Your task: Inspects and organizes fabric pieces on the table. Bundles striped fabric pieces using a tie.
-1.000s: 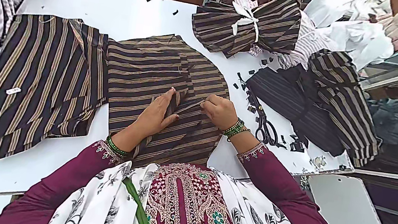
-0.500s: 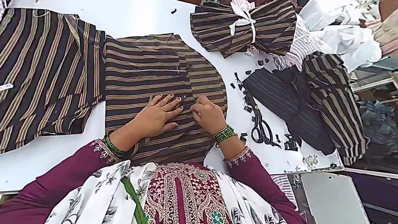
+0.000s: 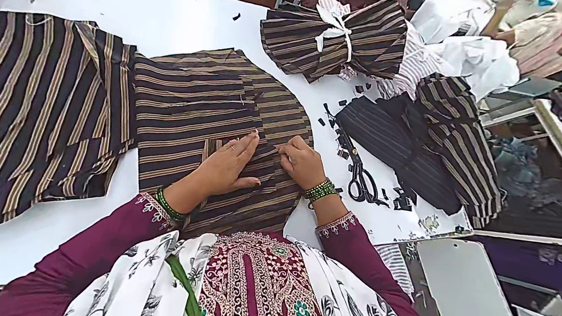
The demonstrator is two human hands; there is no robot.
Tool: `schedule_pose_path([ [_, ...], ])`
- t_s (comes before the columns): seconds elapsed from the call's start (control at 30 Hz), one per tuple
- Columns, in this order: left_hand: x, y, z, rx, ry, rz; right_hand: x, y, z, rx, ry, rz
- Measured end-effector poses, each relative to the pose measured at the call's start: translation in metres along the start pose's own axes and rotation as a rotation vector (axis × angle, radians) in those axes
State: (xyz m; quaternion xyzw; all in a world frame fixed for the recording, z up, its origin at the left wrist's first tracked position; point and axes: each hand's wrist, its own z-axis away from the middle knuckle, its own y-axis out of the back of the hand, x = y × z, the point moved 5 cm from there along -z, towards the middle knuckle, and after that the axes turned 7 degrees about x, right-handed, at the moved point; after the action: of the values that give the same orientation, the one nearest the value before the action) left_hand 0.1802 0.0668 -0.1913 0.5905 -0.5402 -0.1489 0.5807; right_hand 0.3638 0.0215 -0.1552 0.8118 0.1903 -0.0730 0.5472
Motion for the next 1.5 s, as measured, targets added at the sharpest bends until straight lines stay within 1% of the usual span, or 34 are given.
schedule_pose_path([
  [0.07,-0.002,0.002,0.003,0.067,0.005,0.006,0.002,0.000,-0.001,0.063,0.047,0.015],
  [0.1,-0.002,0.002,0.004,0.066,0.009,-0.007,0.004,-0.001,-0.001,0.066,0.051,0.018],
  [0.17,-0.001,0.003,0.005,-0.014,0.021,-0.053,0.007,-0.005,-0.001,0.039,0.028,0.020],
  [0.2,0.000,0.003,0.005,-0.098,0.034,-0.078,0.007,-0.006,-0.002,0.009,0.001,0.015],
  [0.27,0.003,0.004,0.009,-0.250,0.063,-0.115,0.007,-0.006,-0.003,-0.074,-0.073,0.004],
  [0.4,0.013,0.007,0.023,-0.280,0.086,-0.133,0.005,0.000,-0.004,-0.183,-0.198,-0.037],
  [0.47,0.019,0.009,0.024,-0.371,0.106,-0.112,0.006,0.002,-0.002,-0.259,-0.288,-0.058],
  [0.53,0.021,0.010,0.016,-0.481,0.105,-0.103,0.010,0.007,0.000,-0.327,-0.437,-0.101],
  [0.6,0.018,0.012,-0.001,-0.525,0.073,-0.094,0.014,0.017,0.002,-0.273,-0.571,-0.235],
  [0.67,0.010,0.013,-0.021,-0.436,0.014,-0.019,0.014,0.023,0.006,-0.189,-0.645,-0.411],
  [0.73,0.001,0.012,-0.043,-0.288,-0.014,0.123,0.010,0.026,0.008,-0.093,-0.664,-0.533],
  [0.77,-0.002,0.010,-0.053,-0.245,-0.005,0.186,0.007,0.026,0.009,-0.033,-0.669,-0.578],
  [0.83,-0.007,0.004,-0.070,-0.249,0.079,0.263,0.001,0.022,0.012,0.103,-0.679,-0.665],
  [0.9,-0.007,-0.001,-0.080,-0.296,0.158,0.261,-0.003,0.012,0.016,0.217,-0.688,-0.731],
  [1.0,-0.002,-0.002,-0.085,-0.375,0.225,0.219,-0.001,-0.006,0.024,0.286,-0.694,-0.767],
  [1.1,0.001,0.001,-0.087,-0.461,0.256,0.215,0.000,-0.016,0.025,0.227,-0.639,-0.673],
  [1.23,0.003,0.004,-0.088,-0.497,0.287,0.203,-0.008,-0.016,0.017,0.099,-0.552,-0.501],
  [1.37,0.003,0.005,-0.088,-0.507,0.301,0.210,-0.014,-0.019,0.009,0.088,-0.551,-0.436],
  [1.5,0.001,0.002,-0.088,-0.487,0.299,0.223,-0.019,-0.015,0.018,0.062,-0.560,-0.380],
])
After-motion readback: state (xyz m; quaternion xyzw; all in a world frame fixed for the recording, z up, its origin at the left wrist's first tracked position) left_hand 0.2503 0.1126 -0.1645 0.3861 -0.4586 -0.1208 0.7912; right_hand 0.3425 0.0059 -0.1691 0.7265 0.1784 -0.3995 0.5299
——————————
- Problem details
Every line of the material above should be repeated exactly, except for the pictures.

- Exercise response
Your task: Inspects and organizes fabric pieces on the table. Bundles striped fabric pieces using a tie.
-1.000s: 
-0.500s: 
+0.000s: 
The demonstrator is two human hands; there is no robot.
Tool: `schedule_pose_path([ [_, ...], ])`
- t_s (comes before the columns): seconds elapsed from the call's start (control at 30 Hz), one per tuple
- Columns, in this order: left_hand: x, y, z, rx, ry, rz; right_hand: x, y, z, rx, ry, rz
- Measured end-effector poses, each relative to the pose measured at the call's start: translation in metres along the start pose's own axes and rotation as a rotation vector (axis × angle, radians) in those axes
State: (xyz m; quaternion xyzw; all in a world frame fixed for the recording, z up, its origin at the left wrist's first tracked position; point and axes: each hand's wrist, its own z-axis away from the middle knuckle, its own y-axis out of the back of the hand, x = y × z, the point moved 5 cm from there along -z, towards the middle knuckle, and after that the axes turned 7 degrees about x, right-handed, at the moved point; after the action: of the values that give the same orientation, the one nearest the value before the action) left_hand 0.1802 0.0668 -0.1913 0.5905 -0.5402 -0.1489 0.5807; right_hand 0.3638 0.0215 -0.1552 0.8118 0.1903 -0.0730 0.5472
Motion for the next 1.5 s, as measured, targets added at the sharpest bends until straight lines stay within 1% of the usual span, or 34 are given.
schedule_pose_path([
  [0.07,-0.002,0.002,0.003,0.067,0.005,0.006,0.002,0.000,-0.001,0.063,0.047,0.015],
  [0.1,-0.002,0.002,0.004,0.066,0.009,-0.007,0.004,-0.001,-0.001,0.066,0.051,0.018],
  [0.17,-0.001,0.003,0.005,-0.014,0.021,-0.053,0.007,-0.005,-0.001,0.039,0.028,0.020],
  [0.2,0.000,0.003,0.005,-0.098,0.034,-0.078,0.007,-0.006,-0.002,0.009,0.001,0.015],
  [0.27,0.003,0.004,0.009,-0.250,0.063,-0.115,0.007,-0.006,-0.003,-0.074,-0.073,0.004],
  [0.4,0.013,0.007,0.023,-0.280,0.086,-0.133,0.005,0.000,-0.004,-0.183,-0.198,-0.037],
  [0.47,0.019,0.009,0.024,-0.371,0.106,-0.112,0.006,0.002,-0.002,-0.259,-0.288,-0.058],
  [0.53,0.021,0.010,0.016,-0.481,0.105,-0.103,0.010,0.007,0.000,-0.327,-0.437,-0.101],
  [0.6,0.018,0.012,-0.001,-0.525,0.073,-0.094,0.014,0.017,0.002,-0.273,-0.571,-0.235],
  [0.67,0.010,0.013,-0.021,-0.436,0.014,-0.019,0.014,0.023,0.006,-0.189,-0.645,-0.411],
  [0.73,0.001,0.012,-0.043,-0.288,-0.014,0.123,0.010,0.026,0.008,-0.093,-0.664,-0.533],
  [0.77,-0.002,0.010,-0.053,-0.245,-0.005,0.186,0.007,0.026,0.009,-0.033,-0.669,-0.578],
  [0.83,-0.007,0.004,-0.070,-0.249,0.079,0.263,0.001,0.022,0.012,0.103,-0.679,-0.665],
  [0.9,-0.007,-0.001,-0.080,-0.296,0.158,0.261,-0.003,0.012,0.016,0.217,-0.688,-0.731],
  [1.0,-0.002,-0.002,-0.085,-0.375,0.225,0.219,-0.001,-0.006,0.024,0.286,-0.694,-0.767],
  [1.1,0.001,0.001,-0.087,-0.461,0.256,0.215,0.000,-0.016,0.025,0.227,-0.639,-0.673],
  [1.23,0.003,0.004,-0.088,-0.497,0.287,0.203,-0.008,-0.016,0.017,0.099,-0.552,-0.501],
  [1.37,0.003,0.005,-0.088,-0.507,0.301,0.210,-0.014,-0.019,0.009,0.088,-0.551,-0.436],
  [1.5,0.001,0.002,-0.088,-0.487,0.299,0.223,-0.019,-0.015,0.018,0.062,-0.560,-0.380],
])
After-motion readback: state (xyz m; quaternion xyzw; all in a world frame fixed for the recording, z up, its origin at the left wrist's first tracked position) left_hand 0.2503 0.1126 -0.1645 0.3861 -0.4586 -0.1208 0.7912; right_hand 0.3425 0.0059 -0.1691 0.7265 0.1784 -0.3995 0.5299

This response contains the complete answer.